Budget shortfalls and misapplication of strategic resources have also contributed. For two decades after 9/11, the Air Force received roughly $65 billion less per year than the Army. Meanwhile, it has sustained 24/7 nuclear command and control, intercontinental ballistic missiles and nuclear-capable bombers while attempting to modernize through strategic programs such as Sentinel, the Long Range Stand Off Weapon and the Survivable Airborne Operations Center. That is a staggering load for a force already stretched thin.

The United States once excelled at building ahead of the threat. We assumed the next conflict would demand more than the last. Somewhere along the way, that changed, and I watched as the country was tied into ground wars in Iraq and Afghanistan and neglected investment in the Air Force despite ample warnings of the need for airpower. Preparing warfighters and building next-generation aircraft became secondary to managing institutions.

So how do we triage and revamp our once-dominant Air Force?

First, invest directly in readiness. That means upping flight-hour requirements, rebuilding munitions inventories, increasing squadron capacity, revitalizing combat support career fields and fully investing in Weapon System Sustainment funding to be mission-capable on Day 1.

Second, accelerate modernization with stable, multiyear procurement. Modern warfare increasingly begins and ends in the air. Increasing F-35 procurement and expanding production of next-generation combat aircraft such as the F-47 and B-21 Raider is essential to maintaining industrial capacity and air dominance.

Third, require transparent readiness metrics. Congress must be regularly presented with reliable and consistent data on fleet health. High-tempo deployments increase aircraft wear and reduce training opportunities for air crew. Without sustained investment from Congress, the readiness gap only widens.

Finally, rebuild the pipeline of warfighters. We must strengthen the service academies, expand ROTC programs, modernize talent management and remove unnecessary barriers that drive capable Americans away from military service.

The recent historic investments in our military and a renewed focus on lethality are steps in the right direction. Restoring the warrior ethos and the elimination of DEI have also sent recruitment numbers soaring. But readiness cannot be a pendulum that swings with each administration. National defense requires consistency, clarity and long-term commitment.

The 2000 Posture Statement described the Air Force as “a combat-proven, mission-focused, decisive fighting force.” Those words still ring true because of the incredible men and women who wear the uniform.

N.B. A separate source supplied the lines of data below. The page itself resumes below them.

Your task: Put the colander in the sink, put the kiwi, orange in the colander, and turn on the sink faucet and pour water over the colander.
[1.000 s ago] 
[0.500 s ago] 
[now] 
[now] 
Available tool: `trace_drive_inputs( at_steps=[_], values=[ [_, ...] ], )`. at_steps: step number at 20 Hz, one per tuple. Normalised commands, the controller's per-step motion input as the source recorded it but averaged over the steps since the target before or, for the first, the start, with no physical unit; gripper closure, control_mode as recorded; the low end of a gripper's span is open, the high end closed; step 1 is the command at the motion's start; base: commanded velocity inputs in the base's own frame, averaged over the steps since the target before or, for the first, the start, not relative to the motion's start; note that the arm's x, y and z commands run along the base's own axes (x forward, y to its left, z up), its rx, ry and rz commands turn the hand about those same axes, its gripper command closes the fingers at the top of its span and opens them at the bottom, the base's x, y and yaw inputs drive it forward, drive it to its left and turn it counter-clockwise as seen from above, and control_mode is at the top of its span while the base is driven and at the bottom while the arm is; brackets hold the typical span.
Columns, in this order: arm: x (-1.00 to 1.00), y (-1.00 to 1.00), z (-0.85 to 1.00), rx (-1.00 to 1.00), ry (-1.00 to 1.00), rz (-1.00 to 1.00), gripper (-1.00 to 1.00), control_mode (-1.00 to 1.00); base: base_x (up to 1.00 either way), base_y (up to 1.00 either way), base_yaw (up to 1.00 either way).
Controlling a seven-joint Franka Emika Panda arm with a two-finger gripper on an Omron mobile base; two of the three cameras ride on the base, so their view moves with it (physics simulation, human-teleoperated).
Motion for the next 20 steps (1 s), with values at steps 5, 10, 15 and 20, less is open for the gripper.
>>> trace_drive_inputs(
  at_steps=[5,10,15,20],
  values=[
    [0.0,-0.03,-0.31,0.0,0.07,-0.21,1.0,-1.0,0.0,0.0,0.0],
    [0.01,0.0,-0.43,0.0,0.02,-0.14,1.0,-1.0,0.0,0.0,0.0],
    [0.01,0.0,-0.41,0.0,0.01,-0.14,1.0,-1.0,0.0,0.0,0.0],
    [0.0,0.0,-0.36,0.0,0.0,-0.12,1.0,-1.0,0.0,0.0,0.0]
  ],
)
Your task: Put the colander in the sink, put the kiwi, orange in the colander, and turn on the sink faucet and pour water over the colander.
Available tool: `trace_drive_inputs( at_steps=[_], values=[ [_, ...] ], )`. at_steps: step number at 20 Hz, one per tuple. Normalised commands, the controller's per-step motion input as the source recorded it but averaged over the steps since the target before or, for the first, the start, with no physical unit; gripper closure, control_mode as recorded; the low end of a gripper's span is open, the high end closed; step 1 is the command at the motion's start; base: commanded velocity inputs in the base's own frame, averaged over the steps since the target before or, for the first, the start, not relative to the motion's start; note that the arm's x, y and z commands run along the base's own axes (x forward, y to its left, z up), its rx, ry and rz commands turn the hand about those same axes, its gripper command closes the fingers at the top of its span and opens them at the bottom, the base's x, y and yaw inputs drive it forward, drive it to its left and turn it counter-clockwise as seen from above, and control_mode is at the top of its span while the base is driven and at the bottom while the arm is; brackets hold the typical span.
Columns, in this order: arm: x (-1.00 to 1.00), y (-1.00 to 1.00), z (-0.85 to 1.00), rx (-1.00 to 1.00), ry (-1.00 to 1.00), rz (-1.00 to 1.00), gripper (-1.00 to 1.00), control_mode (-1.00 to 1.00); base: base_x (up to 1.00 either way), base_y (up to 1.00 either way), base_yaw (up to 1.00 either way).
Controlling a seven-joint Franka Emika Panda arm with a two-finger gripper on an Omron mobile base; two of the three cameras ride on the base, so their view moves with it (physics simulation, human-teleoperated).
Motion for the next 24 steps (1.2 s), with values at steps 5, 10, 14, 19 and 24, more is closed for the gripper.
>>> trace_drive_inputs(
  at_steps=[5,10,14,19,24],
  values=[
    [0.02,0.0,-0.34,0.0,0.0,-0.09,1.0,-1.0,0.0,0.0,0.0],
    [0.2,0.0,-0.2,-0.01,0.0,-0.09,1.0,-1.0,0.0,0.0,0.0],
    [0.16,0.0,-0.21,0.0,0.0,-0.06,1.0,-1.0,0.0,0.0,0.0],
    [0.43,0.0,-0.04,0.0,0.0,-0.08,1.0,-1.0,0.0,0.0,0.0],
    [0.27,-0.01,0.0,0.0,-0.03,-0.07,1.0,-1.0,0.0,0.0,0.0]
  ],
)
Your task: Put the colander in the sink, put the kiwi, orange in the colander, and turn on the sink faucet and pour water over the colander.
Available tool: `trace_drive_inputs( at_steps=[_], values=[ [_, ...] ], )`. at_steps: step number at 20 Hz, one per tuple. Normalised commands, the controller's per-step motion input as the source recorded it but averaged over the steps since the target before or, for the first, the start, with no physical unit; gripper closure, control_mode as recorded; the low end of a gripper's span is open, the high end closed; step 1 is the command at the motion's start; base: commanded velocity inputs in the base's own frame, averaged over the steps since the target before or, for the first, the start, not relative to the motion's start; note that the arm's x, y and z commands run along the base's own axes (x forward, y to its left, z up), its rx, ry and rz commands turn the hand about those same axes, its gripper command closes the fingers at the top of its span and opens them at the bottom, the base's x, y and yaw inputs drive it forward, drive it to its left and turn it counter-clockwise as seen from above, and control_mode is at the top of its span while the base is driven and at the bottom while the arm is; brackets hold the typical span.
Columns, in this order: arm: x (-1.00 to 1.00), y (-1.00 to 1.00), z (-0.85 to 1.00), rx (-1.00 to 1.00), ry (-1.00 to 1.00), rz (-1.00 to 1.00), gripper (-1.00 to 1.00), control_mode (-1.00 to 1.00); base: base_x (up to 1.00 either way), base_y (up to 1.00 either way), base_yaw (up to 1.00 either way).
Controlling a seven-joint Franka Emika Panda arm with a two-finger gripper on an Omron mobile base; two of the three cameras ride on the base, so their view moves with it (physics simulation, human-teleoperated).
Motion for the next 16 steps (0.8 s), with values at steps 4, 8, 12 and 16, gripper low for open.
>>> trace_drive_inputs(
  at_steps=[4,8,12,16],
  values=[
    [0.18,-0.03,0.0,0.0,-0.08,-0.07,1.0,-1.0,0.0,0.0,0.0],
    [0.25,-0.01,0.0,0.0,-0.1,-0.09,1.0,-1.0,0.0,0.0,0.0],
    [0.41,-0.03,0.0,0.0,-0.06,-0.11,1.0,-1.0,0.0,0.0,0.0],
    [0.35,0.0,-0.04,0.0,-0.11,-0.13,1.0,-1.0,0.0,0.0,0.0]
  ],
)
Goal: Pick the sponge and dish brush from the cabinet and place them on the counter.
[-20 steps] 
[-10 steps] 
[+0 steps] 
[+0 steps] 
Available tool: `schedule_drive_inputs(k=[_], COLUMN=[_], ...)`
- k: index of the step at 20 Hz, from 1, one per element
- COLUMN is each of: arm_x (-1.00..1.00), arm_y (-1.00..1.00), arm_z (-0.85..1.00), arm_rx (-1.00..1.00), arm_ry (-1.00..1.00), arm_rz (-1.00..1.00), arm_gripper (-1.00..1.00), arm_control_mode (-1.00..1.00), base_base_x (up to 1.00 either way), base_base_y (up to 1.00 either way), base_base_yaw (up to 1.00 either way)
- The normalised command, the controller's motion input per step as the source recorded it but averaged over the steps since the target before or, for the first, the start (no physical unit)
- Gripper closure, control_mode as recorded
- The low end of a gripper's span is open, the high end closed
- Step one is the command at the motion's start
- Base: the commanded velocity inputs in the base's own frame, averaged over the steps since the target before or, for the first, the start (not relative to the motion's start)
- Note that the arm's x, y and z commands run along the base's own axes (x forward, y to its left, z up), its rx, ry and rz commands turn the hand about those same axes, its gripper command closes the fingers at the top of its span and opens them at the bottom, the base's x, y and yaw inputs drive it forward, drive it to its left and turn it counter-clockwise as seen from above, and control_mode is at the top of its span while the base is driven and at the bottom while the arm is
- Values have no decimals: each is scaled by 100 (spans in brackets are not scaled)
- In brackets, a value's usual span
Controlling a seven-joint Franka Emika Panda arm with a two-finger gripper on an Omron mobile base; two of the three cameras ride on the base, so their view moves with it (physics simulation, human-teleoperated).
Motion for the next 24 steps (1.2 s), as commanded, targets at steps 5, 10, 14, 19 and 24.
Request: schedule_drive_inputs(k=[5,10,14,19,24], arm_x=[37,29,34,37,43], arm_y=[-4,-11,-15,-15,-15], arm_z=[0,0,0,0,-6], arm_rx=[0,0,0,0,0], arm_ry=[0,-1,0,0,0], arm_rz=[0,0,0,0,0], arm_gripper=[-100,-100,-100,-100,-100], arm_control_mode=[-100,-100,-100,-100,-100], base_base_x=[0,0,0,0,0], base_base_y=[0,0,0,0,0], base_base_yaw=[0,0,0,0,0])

But people alone cannot compensate indefinitely for aging equipment and decades of underinvestment.

As I retire after two decades in uniform, I remain convinced that the U.S. still possesses the world’s finest air force, and that its best days lie ahead. I may be leaving the force, but I am still part of the mission as one of 17 Air Force veterans in Congress. We have started to move in the right direction. Now we must finish the job.